What you should do ▸
Could you give the records below again exactly as they stand?

[Stored items]
[Start of Attachment]

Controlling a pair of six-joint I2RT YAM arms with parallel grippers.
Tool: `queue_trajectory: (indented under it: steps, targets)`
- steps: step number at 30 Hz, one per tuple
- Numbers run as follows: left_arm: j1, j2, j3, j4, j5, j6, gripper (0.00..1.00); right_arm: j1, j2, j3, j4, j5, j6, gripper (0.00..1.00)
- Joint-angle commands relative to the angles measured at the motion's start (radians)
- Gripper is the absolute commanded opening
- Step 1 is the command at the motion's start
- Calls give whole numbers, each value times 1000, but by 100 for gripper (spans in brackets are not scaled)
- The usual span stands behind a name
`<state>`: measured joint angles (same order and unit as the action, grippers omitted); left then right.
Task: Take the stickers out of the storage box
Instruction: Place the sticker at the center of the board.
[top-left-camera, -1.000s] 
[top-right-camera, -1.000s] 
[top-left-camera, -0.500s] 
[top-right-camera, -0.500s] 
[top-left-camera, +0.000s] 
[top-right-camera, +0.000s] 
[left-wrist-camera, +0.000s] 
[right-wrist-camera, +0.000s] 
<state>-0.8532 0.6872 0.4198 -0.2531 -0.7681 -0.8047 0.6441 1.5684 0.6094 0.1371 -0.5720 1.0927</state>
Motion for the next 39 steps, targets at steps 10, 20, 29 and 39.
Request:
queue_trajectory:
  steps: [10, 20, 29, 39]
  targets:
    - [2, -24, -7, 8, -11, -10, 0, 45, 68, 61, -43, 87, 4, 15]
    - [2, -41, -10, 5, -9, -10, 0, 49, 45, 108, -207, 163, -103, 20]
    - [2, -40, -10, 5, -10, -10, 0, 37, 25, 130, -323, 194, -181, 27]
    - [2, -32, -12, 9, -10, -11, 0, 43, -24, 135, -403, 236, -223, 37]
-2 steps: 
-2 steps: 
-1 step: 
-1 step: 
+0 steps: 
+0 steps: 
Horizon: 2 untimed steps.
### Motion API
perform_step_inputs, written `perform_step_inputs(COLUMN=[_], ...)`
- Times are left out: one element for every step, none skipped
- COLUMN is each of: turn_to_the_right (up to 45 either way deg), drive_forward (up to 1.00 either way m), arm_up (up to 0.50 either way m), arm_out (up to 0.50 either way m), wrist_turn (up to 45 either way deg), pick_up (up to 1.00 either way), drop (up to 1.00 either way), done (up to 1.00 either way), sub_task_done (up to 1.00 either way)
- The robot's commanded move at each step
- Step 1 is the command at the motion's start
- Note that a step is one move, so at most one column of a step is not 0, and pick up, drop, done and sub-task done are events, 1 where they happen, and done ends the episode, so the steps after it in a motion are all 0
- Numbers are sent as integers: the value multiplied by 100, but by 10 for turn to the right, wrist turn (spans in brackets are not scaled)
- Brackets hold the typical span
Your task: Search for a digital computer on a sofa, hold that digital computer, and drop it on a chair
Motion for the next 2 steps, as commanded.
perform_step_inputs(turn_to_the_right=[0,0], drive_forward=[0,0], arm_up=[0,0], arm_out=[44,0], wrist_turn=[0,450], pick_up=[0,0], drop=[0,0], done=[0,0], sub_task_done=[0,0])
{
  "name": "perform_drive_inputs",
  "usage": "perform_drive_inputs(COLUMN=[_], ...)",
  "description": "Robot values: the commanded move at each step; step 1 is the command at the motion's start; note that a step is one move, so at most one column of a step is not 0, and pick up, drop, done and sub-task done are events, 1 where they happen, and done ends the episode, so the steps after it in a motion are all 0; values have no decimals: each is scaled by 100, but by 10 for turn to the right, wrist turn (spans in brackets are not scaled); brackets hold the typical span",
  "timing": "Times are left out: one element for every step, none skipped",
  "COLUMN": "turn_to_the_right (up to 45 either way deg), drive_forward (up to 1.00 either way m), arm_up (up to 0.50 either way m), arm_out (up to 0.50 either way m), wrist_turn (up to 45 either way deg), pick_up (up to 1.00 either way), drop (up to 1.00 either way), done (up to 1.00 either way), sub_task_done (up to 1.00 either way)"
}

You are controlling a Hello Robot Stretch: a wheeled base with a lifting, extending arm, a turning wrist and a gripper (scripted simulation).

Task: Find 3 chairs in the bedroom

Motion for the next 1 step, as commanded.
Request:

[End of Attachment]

Completed task ▸
Controlling a pair of six-joint I2RT YAM arms with parallel grippers.
Tool: `queue_trajectory: (indented under it: steps, targets)`
- steps: step number at 30 Hz, one per tuple
- Numbers run as follows: left_arm: j1, j2, j3, j4, j5, j6, gripper (0.00..1.00); right_arm: j1, j2, j3, j4, j5, j6, gripper (0.00..1.00)
- Joint-angle commands relative to the angles measured at the motion's start (radians)
- Gripper is the absolute commanded opening
- Step 1 is the command at the motion's start
- Calls give whole numbers, each value times 1000, but by 100 for gripper (spans in brackets are not scaled)
- The usual span stands behind a name
`<state>`: measured joint angles (same order and unit as the action, grippers omitted); left then right.
Task: Take the stickers out of the storage box
Instruction: Place the sticker at the center of the board.
[top-left-camera, -1.000s] 
[top-right-camera, -1.000s] 
[top-left-camera, -0.500s] 
[top-right-camera, -0.500s] 
[top-left-camera, +0.000s] 
[top-right-camera, +0.000s] 
[left-wrist-camera, +0.000s] 
[right-wrist-camera, +0.000s] 
<state>-0.8532 0.6872 0.4198 -0.2531 -0.7681 -0.8047 0.6441 1.5684 0.6094 0.1371 -0.5720 1.0927</state>
Motion for the next 39 steps, targets at steps 10, 20, 29 and 39.
Request:
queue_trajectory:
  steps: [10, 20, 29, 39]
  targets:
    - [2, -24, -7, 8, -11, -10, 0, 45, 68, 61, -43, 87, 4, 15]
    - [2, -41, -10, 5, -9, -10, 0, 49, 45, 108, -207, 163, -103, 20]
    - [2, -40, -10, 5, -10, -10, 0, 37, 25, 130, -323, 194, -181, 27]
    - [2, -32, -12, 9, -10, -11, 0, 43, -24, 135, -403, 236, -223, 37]
-2 steps: 
-2 steps: 
-1 step: 
-1 step: 
+0 steps: 
+0 steps: 
Horizon: 2 untimed steps.
### Motion API
perform_step_inputs, written `perform_step_inputs(COLUMN=[_], ...)`
- Times are left out: one element for every step, none skipped
- COLUMN is each of: turn_to_the_right (up to 45 either way deg), drive_forward (up to 1.00 either way m), arm_up (up to 0.50 either way m), arm_out (up to 0.50 either way m), wrist_turn (up to 45 either way deg), pick_up (up to 1.00 either way), drop (up to 1.00 either way), done (up to 1.00 either way), sub_task_done (up to 1.00 either way)
- The robot's commanded move at each step
- Step 1 is the command at the motion's start
- Note that a step is one move, so at most one column of a step is not 0, and pick up, drop, done and sub-task done are events, 1 where they happen, and done ends the episode, so the steps after it in a motion are all 0
- Numbers are sent as integers: the value multiplied by 100, but by 10 for turn to the right, wrist turn (spans in brackets are not scaled)
- Brackets hold the typical span
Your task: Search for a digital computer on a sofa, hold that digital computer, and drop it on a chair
Motion for the next 2 steps, as commanded.
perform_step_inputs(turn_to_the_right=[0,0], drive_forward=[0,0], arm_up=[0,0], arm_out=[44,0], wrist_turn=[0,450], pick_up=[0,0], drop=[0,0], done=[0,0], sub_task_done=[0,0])
{
  "name": "perform_drive_inputs",
  "usage": "perform_drive_inputs(COLUMN=[_], ...)",
  "description": "Robot values: the commanded move at each step; step 1 is the command at the motion's start; note that a step is one move, so at most one column of a step is not 0, and pick up, drop, done and sub-task done are events, 1 where they happen, and done ends the episode, so the steps after it in a motion are all 0; values have no decimals: each is scaled by 100, but by 10 for turn to the right, wrist turn (spans in brackets are not scaled); brackets hold the typical span",
  "timing": "Times are left out: one element for every step, none skipped",
  "COLUMN": "turn_to_the_right (up to 45 either way deg), drive_forward (up to 1.00 either way m), arm_up (up to 0.50 either way m), arm_out (up to 0.50 either way m), wrist_turn (up to 45 either way deg), pick_up (up to 1.00 either way), drop (up to 1.00 either way), done (up to 1.00 either way), sub_task_done (up to 1.00 either way)"
}

You are controlling a Hello Robot Stretch: a wheeled base with a lifting, extending arm, a turning wrist and a gripper (scripted simulation).

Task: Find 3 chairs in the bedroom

Motion for the next 1 step, as commanded.
Request:

The answer has been written out completely.